HTTP Archive

The HTTP Archive is an open-source project and initiative that tracks how the World Wide Web is built. Operating as a permanent repository of web performance data, it periodically crawls millions of URLs to record detailed metrics about page composition, load times, accessibility, and the adoption of web technologies. The project is maintained by a core group of developers and is officially part of the Internet Archive, a 501(c)(3) non-profit organization.[1]

History

The HTTP Archive was founded in October 2010 by web performance pioneer Steve Souders.[2] Inspired by Brewster Kahle's creation of the Internet Archive—which focuses on preserving the content of the Web—Souders recognized a missing piece in web preservation: the need to maintain a historical record of how digitized content is constructed, coded, and served to users.

Methodology and data aollection

The HTTP Archive collects data by running tests using an underlying infrastructure based on WebPageTest. The system periodically simulates web browsers visiting URLs and collects granular data on the resources loaded. This includes tracking the total size of web pages, failed requests, and the specific technologies utilized (such as JavaScript frameworks, image formats, server types, and web fonts).

When the project initially launched, it began by tracking the performance metrics of approximately 17,000 top websites, deriving its list from sources such as Alexa Internet and the Fortune 500. Over the years, the scope of the archive has expanded significantly. Today, the project relies heavily on the Chrome User Experience Report (CrUX) to source its URL lists. By utilizing CrUX—a dataset managed by Google that reflects real-world field data, Core Web Vitals, and actual user loading experiences—the HTTP Archive analyzes millions of active URLs globally across both mobile and desktop platforms. This integration provides a highly representative, critical dataset for web developers, performance engineers, and researchers to spot emerging trends in web development.

Available data and technical details

The HTTP Archive has amassed a highly comprehensive, multi-petabyte dataset of historical web performance data dating back to 2010. Because of the immense scale of collecting metadata from millions of websites each month, the raw datasets are stored and made publicly queryable via Google BigQuery.

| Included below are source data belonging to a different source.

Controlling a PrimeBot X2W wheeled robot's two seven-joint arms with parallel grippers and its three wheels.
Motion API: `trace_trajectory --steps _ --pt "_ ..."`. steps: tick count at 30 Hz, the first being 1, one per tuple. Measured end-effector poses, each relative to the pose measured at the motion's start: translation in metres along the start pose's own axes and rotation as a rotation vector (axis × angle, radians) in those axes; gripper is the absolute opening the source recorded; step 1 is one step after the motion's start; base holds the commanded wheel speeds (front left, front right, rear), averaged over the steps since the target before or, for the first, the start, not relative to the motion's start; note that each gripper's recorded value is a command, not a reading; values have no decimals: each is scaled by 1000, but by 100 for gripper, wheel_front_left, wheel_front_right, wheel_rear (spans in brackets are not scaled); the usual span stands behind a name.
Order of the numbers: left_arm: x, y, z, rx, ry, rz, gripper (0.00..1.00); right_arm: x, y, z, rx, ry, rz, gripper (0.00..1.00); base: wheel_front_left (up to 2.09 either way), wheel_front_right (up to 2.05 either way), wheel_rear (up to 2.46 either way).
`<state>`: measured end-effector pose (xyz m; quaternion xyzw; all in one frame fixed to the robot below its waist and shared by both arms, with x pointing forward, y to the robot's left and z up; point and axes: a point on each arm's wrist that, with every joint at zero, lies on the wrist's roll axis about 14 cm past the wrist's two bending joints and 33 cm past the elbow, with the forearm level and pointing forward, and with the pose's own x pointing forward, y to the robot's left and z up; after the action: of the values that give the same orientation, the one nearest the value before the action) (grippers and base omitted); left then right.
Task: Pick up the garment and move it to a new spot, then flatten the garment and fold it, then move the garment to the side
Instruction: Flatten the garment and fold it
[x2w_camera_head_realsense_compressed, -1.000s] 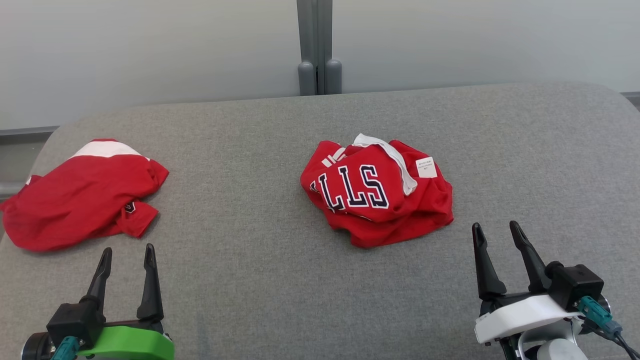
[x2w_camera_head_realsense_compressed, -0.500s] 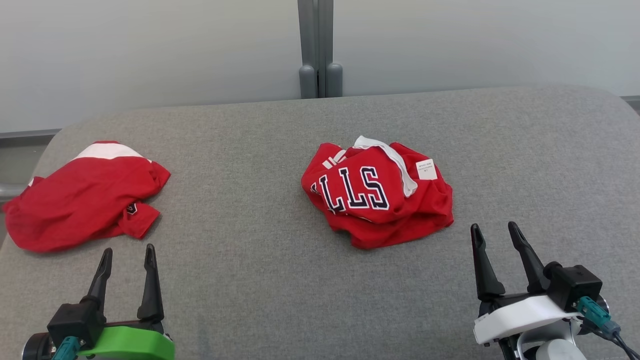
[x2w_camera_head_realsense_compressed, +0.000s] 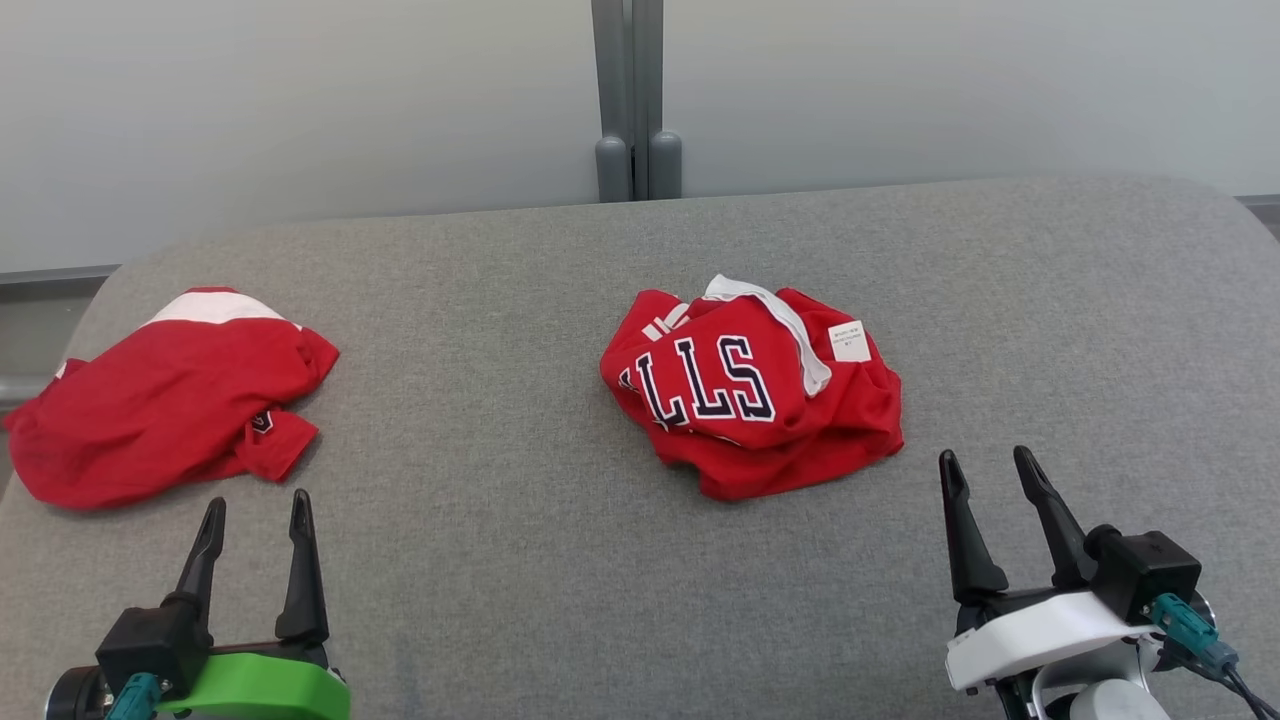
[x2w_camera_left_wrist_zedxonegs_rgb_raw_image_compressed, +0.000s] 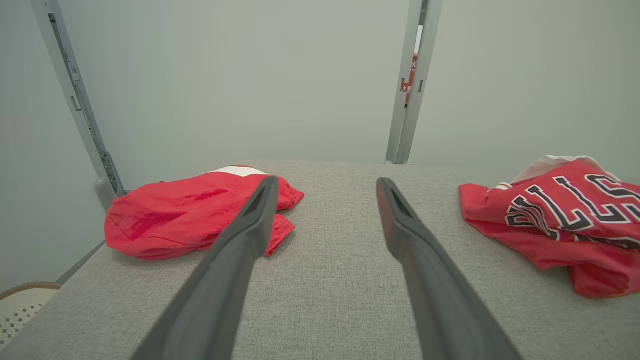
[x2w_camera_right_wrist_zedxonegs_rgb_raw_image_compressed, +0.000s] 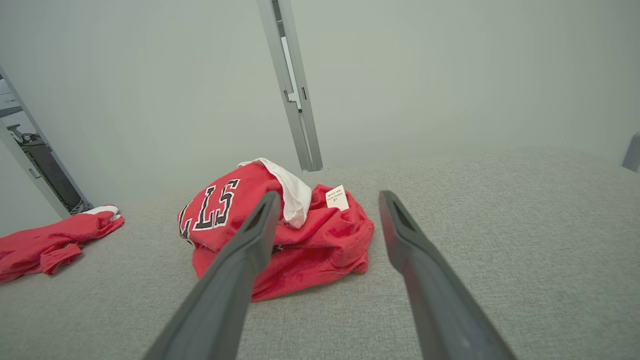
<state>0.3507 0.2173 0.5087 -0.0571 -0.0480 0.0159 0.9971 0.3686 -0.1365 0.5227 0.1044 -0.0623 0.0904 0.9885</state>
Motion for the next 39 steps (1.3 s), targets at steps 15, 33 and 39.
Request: trace_trajectory --steps 15,33,39 --pt "15 -24 0 -6 1 -79 100 1 -1 -5 3 15 -1 100 0 0 0" --pt "133 -174 33 16 -61 -537 100 8 -40 -3 4 5 -114 100 0 0 0" --pt "155 -229 16 69 7 -703 100 6 -61 -6 11 13 -176 100 0 0 0"
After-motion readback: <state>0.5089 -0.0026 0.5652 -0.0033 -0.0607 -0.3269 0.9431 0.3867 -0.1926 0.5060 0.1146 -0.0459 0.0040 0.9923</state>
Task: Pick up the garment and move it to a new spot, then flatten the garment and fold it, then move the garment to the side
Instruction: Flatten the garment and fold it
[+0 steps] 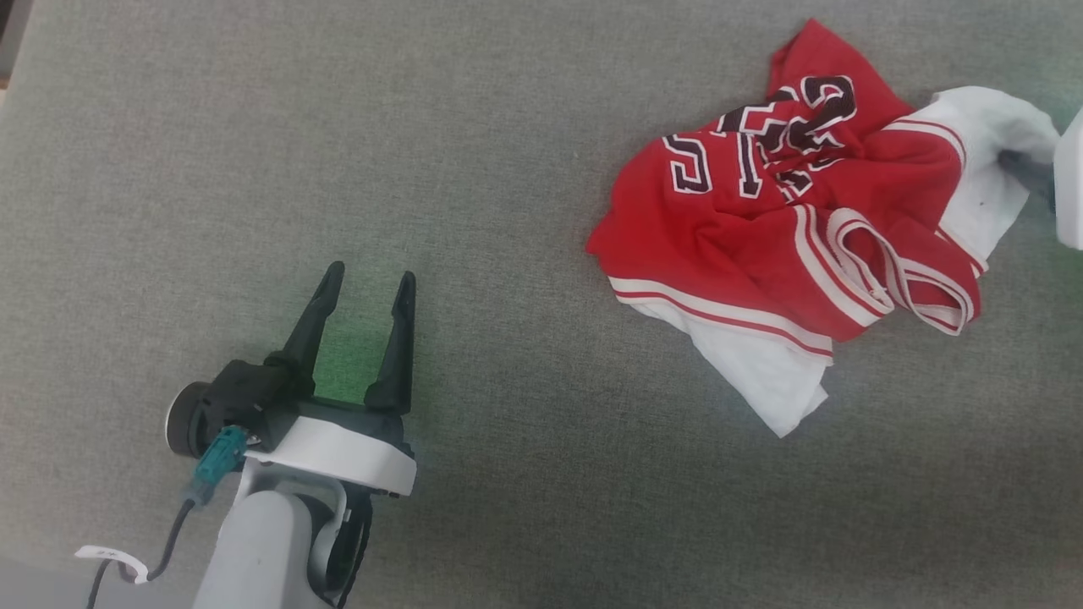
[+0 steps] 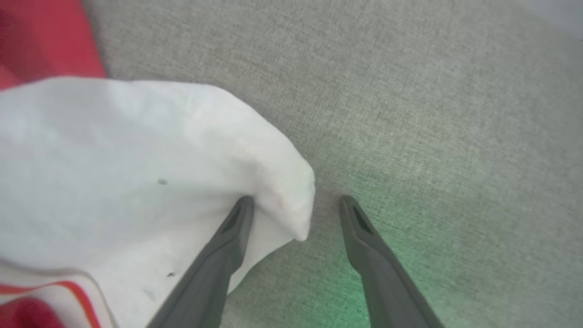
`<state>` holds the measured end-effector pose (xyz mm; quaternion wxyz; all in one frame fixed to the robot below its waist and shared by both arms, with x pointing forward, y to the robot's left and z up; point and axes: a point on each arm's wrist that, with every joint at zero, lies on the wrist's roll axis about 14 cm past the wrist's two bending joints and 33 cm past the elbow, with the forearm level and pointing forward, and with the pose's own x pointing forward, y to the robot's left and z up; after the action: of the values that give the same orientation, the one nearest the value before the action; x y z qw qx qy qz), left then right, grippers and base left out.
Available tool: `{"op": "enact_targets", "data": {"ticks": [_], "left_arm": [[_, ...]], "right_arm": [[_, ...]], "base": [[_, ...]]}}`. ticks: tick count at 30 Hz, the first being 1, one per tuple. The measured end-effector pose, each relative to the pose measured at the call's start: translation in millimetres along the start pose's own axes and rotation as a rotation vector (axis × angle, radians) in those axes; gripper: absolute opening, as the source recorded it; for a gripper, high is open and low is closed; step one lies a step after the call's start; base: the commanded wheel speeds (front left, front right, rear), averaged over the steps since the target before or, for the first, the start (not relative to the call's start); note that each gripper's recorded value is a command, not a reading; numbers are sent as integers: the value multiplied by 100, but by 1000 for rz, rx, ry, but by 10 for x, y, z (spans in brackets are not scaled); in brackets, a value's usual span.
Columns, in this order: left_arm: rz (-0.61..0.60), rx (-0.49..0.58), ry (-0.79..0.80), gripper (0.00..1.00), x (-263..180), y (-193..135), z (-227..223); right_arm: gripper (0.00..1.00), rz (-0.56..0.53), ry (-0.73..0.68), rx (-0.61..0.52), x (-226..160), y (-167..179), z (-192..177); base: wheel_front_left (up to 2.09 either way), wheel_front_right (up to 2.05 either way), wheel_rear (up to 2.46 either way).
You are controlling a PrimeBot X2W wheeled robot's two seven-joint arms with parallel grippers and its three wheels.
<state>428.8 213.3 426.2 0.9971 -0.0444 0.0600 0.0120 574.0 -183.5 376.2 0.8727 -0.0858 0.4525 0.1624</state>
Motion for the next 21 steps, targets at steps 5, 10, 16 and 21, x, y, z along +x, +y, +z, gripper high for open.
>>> {"op": "enact_targets", "data": {"ticks": [5, 10, 16, 21], "left_arm": [[2, -6, 3, 100, 10, -7, -16], [-12, -2, -28, 100, 16, -31, 99], [-57, 14, -55, 100, 22, -119, 200], [-99, 18, -61, 100, 73, -223, 213]], "right_arm": [[0, 9, -25, 21, -24, -8, 30], [0, -56, -93, 68, -243, -302, -20], [0, -207, -173, 181, -694, -980, -269], [0, -370, -192, 264, -1037, -1565, -664]], "base": [[0, 0, 0], [0, 0, 0], [0, 0, 0], [0, 0, 0]]}}
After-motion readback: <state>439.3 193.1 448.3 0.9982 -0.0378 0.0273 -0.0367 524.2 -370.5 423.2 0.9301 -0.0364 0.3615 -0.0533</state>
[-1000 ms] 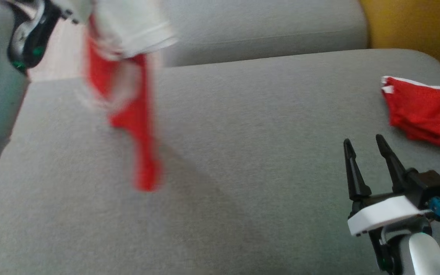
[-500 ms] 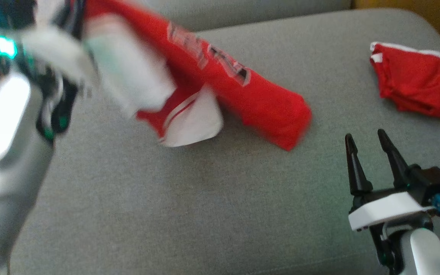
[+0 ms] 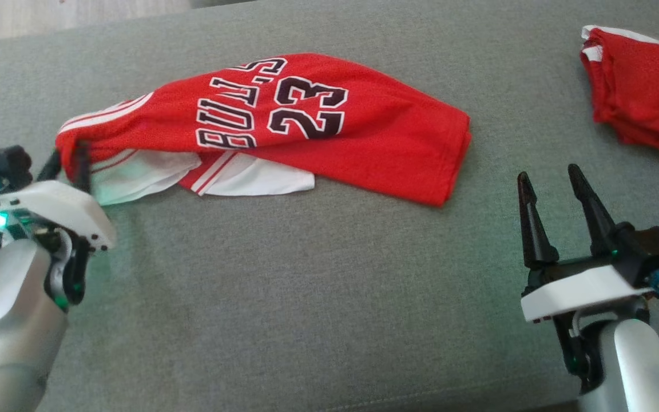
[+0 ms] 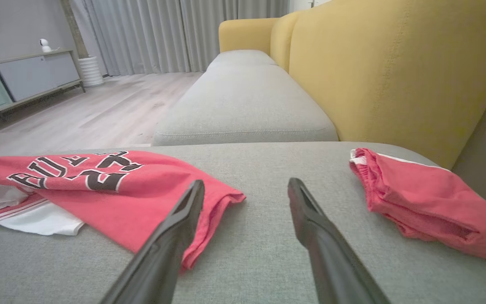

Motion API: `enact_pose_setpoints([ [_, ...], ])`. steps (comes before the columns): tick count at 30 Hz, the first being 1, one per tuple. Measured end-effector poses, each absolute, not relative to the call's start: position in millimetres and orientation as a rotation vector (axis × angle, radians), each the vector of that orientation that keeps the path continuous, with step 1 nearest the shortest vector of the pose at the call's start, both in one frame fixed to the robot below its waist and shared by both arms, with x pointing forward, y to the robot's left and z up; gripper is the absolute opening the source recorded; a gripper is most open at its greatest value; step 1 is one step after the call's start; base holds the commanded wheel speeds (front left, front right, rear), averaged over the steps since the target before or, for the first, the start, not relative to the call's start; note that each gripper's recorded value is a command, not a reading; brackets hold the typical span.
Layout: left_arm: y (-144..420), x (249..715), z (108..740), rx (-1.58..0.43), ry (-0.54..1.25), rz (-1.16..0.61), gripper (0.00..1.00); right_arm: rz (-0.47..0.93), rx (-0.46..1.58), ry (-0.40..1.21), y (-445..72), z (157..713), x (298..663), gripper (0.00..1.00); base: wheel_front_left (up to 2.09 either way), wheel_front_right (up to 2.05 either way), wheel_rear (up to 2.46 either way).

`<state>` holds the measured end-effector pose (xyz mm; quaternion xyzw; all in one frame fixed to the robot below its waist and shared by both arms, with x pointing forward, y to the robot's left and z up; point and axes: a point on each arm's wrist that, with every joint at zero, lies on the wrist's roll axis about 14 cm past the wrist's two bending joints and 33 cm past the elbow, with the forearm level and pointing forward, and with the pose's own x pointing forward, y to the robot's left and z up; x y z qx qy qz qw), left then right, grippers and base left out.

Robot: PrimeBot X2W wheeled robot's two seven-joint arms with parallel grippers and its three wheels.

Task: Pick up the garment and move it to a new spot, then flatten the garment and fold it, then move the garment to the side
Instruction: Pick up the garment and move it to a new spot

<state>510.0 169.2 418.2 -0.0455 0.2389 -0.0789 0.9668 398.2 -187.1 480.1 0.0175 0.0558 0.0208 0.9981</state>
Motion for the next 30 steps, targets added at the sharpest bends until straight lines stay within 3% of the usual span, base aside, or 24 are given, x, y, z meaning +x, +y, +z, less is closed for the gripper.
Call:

The archive stores detailed information about each page load heavily tied to the HAR (HTTP Archive) format, a JSON-formatted standard initially developed by the W3C. The data is segmented into specialized BigQuery tables to facilitate efficient research and reduce querying costs. Key tables and data types include:

  • Pages and Requests (HAR Tables): The core datasets containing HAR extracts for each page URL (`crawl.pages`) and individual resource requests (`crawl.requests`).
  • Blobs and Payloads (Lighthouse Evaluations): Beyond basic metrics, the archive stores detailed Lighthouse audit reports, page metadata, page summaries, and raw response payload bodies. By integrating Lighthouse, the dataset natively provides comprehensive scoring and evaluations for a page's performance, accessibility, SEO, and overall adherence to web best practices.
  • Blink Features: Tables (such as `blink_features.usage`) that track the detection, usage percentages, and sampling of specific Blink browser engine features across the web.
  • Custom Metrics: Data structures capturing specialized evaluations and metadata. This includes in-depth insights into privacy configurations (such as cookie usage, consent management, and tracker detection), the prevalence of advertising elements, web sustainability (carbon footprints), and the underlying technology stacks websites use.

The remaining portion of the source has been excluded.